Back on the bus, Wells and Glasgow consider the challenges they face as SLU students from Canton.
“I feel like, if anything, there are…”
“Advantages,” Wells says, innocently interrupting Glasgow.
“Yeah, there are advantages,” finishes Glasgow, agreeing that the positives outweigh the negatives. “It’s obviously easier to go home whenever you want, and if I want to see my friends from home, they’re always right here.”
“I feel like my challenges are just doing too much,” admits Wells. “The stuff that I do in the summer or over break, I still try to do when I’m at school. I have a hard time separating school time from family time because it’s hard for me to…,” she pauses, struggling to articulate how she feels.
“Compartmentalize,” chimes in one of Wells’s teammates, providing the perfect word to encapsulate Wells’s difficulty with separating her commitments at school from those at home.
“Yeah, exactly,” Wells nods while turning to smile at her teammate. “I have a hard time saying no to both sides, so then I’m mixing them together, and I get overwhelmed a lot.”
“I also feel guilty when I don’t see my family,” Glasgow adds.
“My parents will ask me to do something or help them out, which I’m happy to do, but if I didn’t go to school in Canton, I wouldn’t have to do that stuff,” Wells notes. “So it’s extra on top of school that I have to do.”
“I think of that all the time,” affirms Paige.
Attending college so close to home has downsides, especially for first-year students trying to acclimate to the new environment.
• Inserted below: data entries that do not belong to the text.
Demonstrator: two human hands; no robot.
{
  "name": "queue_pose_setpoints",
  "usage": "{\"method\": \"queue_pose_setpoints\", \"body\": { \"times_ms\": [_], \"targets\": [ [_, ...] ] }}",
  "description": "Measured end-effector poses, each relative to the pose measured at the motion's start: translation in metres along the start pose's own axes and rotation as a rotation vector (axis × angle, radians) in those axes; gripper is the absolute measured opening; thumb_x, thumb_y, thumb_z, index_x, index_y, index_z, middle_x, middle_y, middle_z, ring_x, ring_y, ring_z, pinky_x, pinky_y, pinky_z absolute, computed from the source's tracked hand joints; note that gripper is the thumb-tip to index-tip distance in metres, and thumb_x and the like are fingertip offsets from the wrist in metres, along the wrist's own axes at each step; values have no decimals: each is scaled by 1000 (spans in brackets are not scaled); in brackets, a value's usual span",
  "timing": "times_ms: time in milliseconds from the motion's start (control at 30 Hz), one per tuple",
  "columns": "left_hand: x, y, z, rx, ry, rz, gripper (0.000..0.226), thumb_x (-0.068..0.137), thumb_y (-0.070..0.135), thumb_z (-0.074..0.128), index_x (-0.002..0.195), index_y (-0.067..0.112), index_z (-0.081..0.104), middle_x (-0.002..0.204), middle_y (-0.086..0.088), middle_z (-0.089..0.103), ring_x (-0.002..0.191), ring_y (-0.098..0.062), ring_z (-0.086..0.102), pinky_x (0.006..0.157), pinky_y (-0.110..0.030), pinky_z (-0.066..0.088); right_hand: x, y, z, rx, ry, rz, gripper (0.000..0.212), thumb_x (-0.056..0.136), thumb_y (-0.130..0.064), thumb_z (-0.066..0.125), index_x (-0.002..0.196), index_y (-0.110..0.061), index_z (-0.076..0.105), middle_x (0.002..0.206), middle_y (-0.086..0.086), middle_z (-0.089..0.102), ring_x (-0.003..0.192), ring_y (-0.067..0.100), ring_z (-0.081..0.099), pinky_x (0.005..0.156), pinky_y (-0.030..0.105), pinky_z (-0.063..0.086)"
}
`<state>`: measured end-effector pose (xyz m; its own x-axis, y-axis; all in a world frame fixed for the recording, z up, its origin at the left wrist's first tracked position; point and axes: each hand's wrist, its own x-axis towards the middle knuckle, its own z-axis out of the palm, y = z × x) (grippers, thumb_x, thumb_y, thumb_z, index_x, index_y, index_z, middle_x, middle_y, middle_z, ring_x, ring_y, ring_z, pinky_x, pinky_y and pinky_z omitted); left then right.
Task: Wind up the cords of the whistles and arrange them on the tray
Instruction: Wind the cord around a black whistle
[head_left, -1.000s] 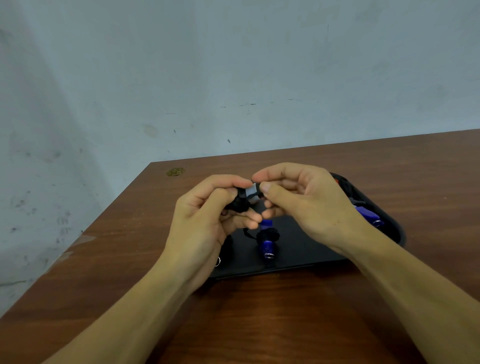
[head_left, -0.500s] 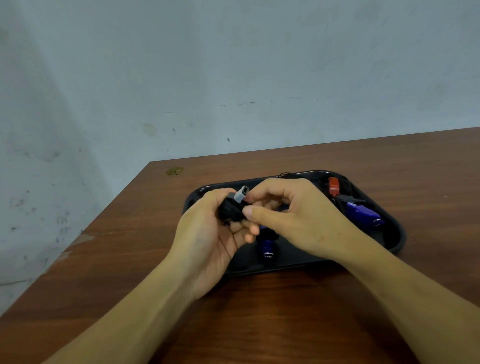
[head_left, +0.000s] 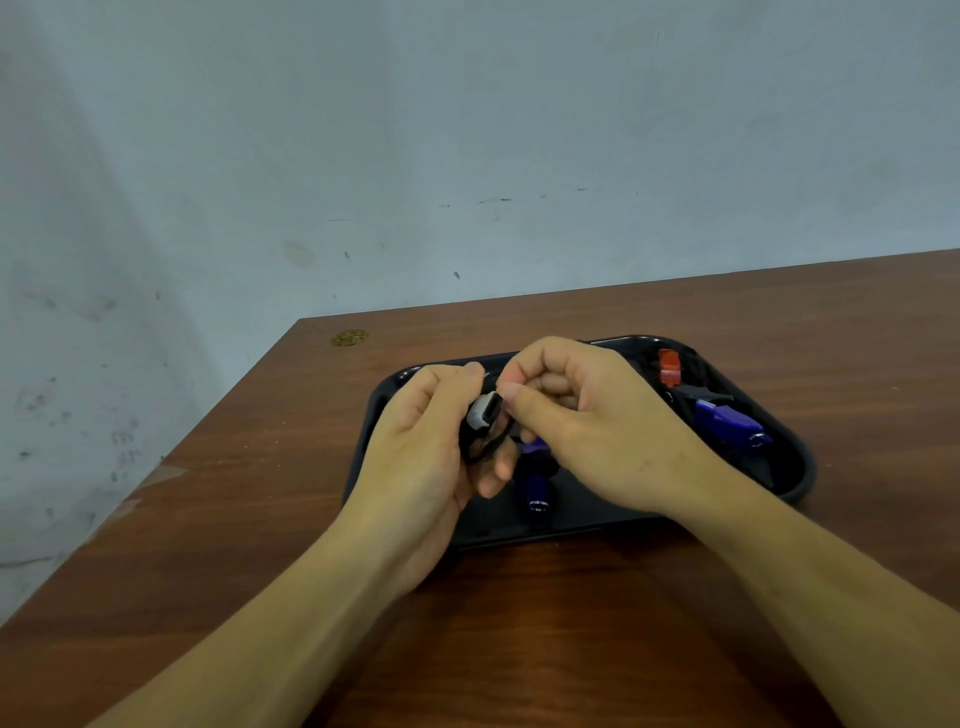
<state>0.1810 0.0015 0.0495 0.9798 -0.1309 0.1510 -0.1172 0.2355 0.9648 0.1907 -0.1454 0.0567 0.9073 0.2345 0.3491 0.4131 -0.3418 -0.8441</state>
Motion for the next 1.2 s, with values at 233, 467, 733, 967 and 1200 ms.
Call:
{"method": "queue_pose_setpoints", "body": {
  "times_ms": [233,467,733,967,1200],
  "targets": [
    [2,-4,-2,-9,24,82,28,106,11,34,109,-2,58,70,-10,58,46,-16,40,41,-25,28,3,-4,-1,597,-38,239,13,97,-4,58,102,-7,70,80,6,72,72,15,66,55,19,53],
    [1,-1,1,-28,5,171,28,105,7,35,101,0,62,72,-10,65,46,-16,37,42,-26,22,1,-9,-7,951,-149,337,9,94,-7,51,91,-11,58,69,1,54,60,7,55,40,15,30],
    [6,-2,-11,276,130,349,28,103,1,35,101,11,61,71,-7,60,43,-20,47,36,-26,36,3,-7,-2,788,-113,304,14,94,-4,59,103,-9,68,70,2,60,59,8,53,42,16,36],
    [12,1,-7,-173,-5,-19,23,90,24,62,93,1,63,65,-7,50,46,-11,35,38,-20,23,3,-2,7,284,-23,109,8,88,-8,72,95,-12,74,82,8,74,73,18,68,71,29,60],
    [11,2,-11,-22,75,32,25,95,-4,46,117,-2,59,69,-15,61,47,-20,49,37,-25,36,2,2,0,-216,73,-35,10,94,-35,62,88,-32,69,81,-10,69,79,5,65,76,27,56]
  ]
}}
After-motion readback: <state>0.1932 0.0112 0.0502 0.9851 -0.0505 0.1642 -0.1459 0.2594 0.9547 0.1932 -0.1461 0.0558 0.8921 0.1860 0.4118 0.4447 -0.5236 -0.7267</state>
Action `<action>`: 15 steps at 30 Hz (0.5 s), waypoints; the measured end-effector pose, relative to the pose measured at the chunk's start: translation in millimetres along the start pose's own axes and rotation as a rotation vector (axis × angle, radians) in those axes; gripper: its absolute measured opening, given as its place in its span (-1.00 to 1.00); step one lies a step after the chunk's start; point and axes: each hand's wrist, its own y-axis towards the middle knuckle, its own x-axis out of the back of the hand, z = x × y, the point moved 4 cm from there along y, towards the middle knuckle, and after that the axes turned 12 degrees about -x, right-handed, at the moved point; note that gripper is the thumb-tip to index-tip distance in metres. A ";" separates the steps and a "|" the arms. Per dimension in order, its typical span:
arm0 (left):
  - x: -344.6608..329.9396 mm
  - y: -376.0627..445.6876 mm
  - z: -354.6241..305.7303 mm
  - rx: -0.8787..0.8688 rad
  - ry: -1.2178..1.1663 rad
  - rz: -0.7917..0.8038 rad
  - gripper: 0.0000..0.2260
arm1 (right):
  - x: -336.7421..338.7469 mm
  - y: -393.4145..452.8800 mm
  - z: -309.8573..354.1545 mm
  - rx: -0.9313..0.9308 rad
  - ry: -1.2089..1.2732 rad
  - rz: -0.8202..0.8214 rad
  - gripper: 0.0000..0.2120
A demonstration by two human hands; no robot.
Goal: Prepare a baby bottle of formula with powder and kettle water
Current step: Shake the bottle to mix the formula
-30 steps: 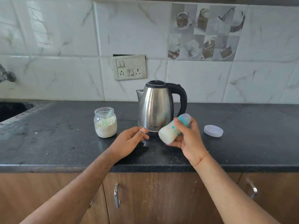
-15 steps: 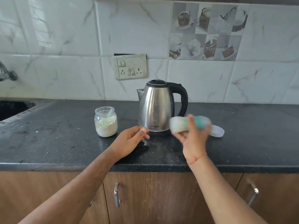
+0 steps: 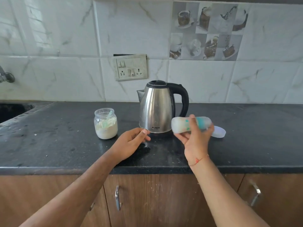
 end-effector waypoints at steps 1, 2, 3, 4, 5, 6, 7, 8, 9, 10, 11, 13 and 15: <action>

Wells struggled at first, separating her SLU life from home. “I had a hard time freshman and sophomore year with making it two different worlds,” she recalls. “It was easy for me to go home, and I would just go all the time. I also kept all my life the same in Canton, so it was mixed way too much.”
Larrabee did not face the same adversity as Wells because she remained on campus for the majority of the first two semesters. “My first year, I never went home unless it was a break,” Larrabee says. “I was able to just be a student and live my life on campus.”
Similarly to Larrabee, Sipher also found success distancing herself from her house at the beginning of the year. “The first semester, I genuinely felt far away because I never went home unless it was for breaks,” acknowledges Sipher, emphasizing the importance of spending time on campus her first semester. Despite attending college in her hometown, Sipher does not feel limited by the proximity because she has the choice of whether or not to go home.